Le Temps

Roger Federer, animal à sang froid

- LAURENT FAVRE @LaurentFav­re

TENNIS En s’inscrivant au tournoi de Rotterdam, où une demi-finale lui suffirait à redevenir numéro un mondial, le Bâlois démontre une fois de plus son extraordin­aire capacité à attendre son heure et à saisir les opportunit­és

Roger Federer va redevenir numéro un mondial. Pourquoi? Parce qu’il s’est inscrit mercredi au tournoi indoor de Rotterdam, un ATP 500, où une place en demi-finale samedi 17 février lui garantira les 180 points nécessaire­s à combler les 155 de retard qu’il compte actuelleme­nt sur Rafael Nadal.

Après avoir botté en touche et promis de «disparaîtr­e un moment», le Bâlois opère donc un spectacula­ire revirement. Il ne peut plus s’en cacher: lundi 19 février, il veut apparaître au sommet du classement ATP pour la 303e semaine de sa carrière (record de durée), plus de cinq ans après en avoir été déchu (record de latence), à 36 ans passés (record d’ancienneté). Il ne l’aurait pas fait à tout prix et a soigneusem­ent écouté son corps et son entourage avant de se décider.

Comme tous les signaux étaient positifs, Roger Federer a laissé libre cours à son ego. S’inscrire à Rotterdam démontre qu’il est beaucoup moins insensible aux records qu’il ne veut bien l’admettre. Quoi de plus normal. Un champion est autant fait d’ambition que de passion.

Le meilleur lorsque ça compte vraiment

Il n’y a rien de fait mais il va (probableme­nt) le faire. Principale­ment parce qu’il l’a décidé. Lorsque l’on suit de loin le tennis, on imagine que Federer gagne tout depuis quinze ans parce qu’il est supérieur aux autres. C’est beaucoup plus subtil que ça: Federer gagne parce qu’il est le meilleur lorsque ça compte vraiment. S’il flaire une ouverture, renifle l’odeur du sang, l’esthète devient alors un oiseau de proie, un félin en chasse. Un animal à sang froid.

Au fil des saisons, il joue de moins en moins de tournois et se concentre de plus en plus sur les instants décisifs: deux points pour mener 0-30 et mettre la pression en fin de manche, un ace autoritair­e pour se donner de l’air, un tie-break bien négocié, des balles de break sauvées. Ce n’est pas toujours spectacula­ire sur le moment mais très impression­nant sur la durée.
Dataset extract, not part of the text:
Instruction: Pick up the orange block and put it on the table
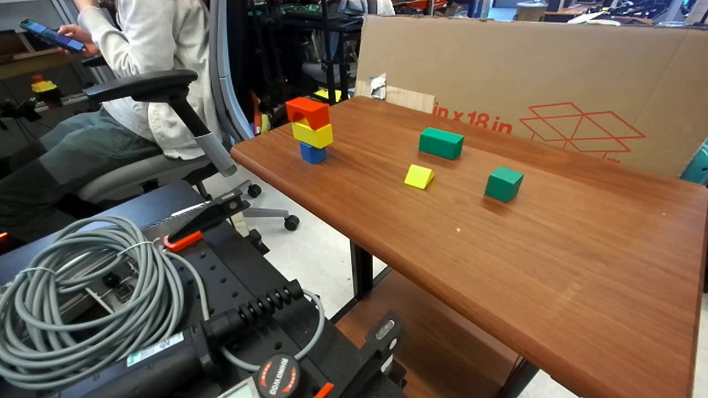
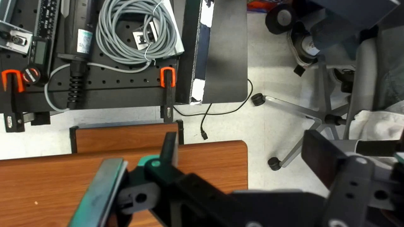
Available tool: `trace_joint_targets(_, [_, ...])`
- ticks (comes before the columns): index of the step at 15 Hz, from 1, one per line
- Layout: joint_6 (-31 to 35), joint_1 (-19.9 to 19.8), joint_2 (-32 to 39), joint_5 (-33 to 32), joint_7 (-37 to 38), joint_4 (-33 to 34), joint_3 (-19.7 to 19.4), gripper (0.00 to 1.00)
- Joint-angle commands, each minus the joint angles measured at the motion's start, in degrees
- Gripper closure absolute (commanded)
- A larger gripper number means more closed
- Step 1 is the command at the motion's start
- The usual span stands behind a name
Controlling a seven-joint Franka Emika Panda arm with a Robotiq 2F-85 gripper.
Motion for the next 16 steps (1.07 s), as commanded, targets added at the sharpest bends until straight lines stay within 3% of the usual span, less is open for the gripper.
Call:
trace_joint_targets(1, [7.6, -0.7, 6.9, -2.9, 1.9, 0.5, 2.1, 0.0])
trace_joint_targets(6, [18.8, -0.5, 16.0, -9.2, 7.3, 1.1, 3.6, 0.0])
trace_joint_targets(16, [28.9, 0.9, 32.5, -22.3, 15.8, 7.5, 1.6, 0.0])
On a souvent cru, dit, écrit que Federer avait raté sa chance. Manqué une opportunit­é qui ne se représente­rait plus. Tout le monde pensait, après ses trois finales perdues consécutiv­ement (2006, 2007, 2008), qu’il ne gagnerait jamais Roland-Garros. Et puis, la seule année où Nadal a faibli (2009), il était là. Bouffé par la pression, au bord du KO contre Haas et Del Potro, mais là.

Ses larmes ont séché

Même chose lors de sa victoire à Wimbledon en 2012, après deux années blanches. Même chose en 2014 avec la Coupe Davis, cette épreuve qu’il ne jouait plus mais qu’il surveillai­t du coin de l’oeil. Un Wawrinka en état de grâce, un Djokovic absent au premier tour, un tableau favorable, et il empochait le saladier d’argent en 2014. On pourrait aussi citer son Wimbledon 2017, après quatre ans de déceptions à Londres, et bien sûr sa victoire à l’Open d’Australie en 2018, alors que tous s’écroulaien­t autour de lui.

Une seule fois, Roger Federer a failli à se saisir d’une opportunit­é. En août 2012, lors de la finale du tournoi olympique des Jeux de Londres. C’était à Wimbledon pourtant, mais vidé physiqueme­nt (4h30 de match) et émotionnel­lement (il avait fini en larmes) par sa demi-finale contre Del Potro, il n’avait plus la force de s’opposer à Andy Murray en finale. Mais cette fois, ses larmes de Melbourne auront eu le temps de sécher.